„Verlorene“ römische Festung aus dem 2. Jahrhundert in Schottland gefunden

Archäologen haben die Fundamente einer „verlorenen“ römischen Festung aus dem 2. Jahrhundert im Westen Schottlands entdeckt. Das

Beweise für einen gescheiterten Versuch, die imperiale Kontrolle auf ganz Großbritannien auszudehnen.

Historic Environment Scotland entdeckte die vergrabenen Überreste einer kleinen Festung oder „Festung“ neben einer Schule am nordwestlichen Rand der modernen Stadt Glasgow.

Archäologen entdeckten mithilfe der Gradiometrie die unterirdischen Steinfundamente der Festung. Bild mit freundlicher Genehmigung von Historic Environment Scotland

Jetzt gibt es nichts über der Erde, was darauf hinweisen würdeExistenz der Festung. Bei der Suche nutzten Archäologen die Gradiometrie, eine nicht-invasive geophysikalische Technik, die winzige Veränderungen im Erdmagnetfeld misst, um unterirdische Strukturen aufzuspüren. Die Festung wird seit 1707 in schriftlichen Aufzeichnungen erwähnt, wurde jedoch seitdem trotz Suchversuchen nicht mehr gesehen die Festung in den 1970er und 1980er Jahren.

Ursprünglich bestand die Verteidigungsanlage aus zwei kleinen Holzgebäuden, die von einem bis zu 2 m hohen Wall aus Stein und Torf umgeben waren und entlang der Südseite der Antoninusmauer errichtet wurden.

Die Überreste einer neu entdeckten kleinen römischen Festung sind jetzt unterirdisch. Bild mit freundlicher Genehmigung von Historic Environment Scotland

Schacht (oder Mauer) Antonina - Befestigungaus Stein und Torf, erbaut vom Römischen Reich in den Jahren 142–154. unter Kaiser Antoninus Pius durch das moderne Schottland mit Truppen unter dem Kommando von Quintus Lollius Urbic. Länge - 63 km, Breite - 5 m, Höhe - 3-4 m. Laut Historic Environment Scotland war die Festung eines von 41 entlang der Strecke errichteten Verteidigungsanlagen. Bis zum 21. Jahrhundert sind von der Antoninusmauer nur noch wenige sichtbare Spuren vorhanden, und die neu entdeckte Festung ist ein seltener Fund.

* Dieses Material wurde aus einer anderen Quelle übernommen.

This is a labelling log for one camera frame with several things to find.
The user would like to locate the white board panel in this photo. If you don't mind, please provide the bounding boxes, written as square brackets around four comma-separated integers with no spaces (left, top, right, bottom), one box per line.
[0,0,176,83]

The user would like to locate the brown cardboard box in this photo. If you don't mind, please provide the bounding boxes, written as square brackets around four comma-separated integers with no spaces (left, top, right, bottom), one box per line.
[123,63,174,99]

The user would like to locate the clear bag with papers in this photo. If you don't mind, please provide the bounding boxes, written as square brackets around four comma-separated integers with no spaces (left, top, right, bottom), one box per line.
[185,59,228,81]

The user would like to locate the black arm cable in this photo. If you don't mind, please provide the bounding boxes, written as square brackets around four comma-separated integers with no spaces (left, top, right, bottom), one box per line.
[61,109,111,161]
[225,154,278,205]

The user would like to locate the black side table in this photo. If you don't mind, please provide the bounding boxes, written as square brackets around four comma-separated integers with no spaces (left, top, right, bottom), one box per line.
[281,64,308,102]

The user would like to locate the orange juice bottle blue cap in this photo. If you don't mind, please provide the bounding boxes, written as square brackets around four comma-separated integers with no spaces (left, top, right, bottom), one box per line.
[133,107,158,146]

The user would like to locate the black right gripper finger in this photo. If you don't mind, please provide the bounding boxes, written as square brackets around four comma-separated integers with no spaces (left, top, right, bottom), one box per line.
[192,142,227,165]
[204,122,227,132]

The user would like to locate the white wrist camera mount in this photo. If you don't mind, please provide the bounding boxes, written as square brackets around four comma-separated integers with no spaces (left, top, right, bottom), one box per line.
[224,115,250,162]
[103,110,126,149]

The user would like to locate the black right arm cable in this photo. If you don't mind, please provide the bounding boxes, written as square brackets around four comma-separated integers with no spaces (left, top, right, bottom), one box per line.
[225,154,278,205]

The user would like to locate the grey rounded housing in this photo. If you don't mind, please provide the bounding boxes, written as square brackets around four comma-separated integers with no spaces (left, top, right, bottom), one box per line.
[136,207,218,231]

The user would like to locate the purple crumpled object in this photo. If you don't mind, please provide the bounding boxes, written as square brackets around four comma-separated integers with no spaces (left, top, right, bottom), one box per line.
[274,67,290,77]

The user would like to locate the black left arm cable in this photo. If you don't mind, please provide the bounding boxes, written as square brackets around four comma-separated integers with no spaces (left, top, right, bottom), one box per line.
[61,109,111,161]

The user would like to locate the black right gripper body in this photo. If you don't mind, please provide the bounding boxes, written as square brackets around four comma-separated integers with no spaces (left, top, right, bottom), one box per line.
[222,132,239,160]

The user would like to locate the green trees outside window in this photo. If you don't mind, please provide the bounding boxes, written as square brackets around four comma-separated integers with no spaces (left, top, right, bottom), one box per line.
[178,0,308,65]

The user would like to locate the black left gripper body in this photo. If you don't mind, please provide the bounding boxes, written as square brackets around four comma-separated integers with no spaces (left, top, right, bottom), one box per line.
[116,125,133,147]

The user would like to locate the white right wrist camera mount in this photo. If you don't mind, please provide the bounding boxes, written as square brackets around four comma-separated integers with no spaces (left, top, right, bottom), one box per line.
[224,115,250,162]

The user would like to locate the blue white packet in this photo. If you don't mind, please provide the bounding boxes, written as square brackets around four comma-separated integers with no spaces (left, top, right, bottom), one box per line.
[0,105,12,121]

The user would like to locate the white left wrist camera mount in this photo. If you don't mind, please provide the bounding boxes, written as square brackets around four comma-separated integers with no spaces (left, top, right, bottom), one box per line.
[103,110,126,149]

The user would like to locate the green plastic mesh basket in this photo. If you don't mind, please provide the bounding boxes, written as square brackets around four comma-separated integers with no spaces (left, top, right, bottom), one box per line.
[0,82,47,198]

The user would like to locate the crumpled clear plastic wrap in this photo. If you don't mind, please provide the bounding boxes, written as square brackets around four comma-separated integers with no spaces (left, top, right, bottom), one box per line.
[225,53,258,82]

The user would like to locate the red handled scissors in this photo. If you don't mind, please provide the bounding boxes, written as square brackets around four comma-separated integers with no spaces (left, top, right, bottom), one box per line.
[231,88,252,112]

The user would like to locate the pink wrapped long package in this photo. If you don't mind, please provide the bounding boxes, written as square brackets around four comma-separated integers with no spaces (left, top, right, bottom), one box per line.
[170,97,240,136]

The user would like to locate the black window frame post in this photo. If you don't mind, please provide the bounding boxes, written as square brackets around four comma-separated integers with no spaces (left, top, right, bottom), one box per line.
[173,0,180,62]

Der römische Kaiser Antoninus Pius ordnete den Bau anEr errichtete 142 n. Chr. die Mauer in der Hoffnung, seinen Vorgänger Hadrian zu übertreffen, der etwa 20 Jahre zuvor etwa 160 km südlich eine Festung namens Hadrianswall errichtet hatte.

Festungssuche. Bild mit freundlicher Genehmigung von Historic Environment Scotland

Aber sein Ansturm ist letztendlichwar nicht erfolgreich, teilweise aufgrund der Feindseligkeit der indigenen Völker. Die Römer nannten sie damals Kaledonier; später von Pikten. Nachdem die Römer 20 Jahre lang versucht hatten, die neue Nordlinie zu halten, gaben sie 162 n. Chr. den Antoninuswall auf und zogen sich zum Hadrianswall zurück.